Only one stretch of the data below is wanted: the lines starting at the one with "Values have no" and ending at the one with "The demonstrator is", both included, given again exactly.
***
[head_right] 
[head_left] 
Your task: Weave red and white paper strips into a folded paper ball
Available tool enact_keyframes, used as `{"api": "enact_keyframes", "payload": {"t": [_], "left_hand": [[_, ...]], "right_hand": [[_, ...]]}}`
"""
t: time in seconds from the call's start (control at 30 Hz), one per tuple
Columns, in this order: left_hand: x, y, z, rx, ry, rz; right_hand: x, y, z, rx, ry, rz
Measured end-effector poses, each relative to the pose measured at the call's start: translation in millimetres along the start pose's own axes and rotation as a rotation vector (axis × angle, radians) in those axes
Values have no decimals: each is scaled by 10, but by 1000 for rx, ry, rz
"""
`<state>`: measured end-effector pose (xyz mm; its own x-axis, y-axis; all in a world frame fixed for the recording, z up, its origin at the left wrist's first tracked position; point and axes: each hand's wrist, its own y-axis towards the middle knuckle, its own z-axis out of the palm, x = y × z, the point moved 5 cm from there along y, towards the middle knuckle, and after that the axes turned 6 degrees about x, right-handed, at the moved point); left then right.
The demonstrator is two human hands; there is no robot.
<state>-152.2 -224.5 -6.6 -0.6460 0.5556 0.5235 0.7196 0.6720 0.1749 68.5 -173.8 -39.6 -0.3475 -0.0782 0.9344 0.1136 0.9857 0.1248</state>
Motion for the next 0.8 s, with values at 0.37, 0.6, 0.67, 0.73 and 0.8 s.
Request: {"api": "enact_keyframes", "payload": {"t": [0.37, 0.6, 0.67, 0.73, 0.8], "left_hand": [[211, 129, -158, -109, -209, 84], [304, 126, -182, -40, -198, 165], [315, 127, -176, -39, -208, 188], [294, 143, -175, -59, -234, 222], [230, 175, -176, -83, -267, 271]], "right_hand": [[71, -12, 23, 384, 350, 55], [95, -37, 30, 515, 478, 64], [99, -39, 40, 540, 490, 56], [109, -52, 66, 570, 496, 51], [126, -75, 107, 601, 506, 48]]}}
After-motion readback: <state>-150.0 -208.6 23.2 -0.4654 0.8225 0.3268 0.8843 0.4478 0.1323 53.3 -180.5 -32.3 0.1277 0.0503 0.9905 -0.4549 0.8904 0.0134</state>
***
* Answer to the problem
Values have no decimals: each is scaled by 10, but by 1000 for rx, ry, rz
"""
`<state>`: measured end-effector pose (xyz mm; its own x-axis, y-axis; all in a world frame fixed for the recording, z up, its origin at the left wrist's first tracked position; point and axes: each hand's wrist, its own y-axis towards the middle knuckle, its own z-axis out of the palm, x = y × z, the point moved 5 cm from there along y, towards the middle knuckle, and after that the axes turned 6 degrees about x, right-handed, at the moved point); left then right.
The demonstrator is two human hands; there is no robot.

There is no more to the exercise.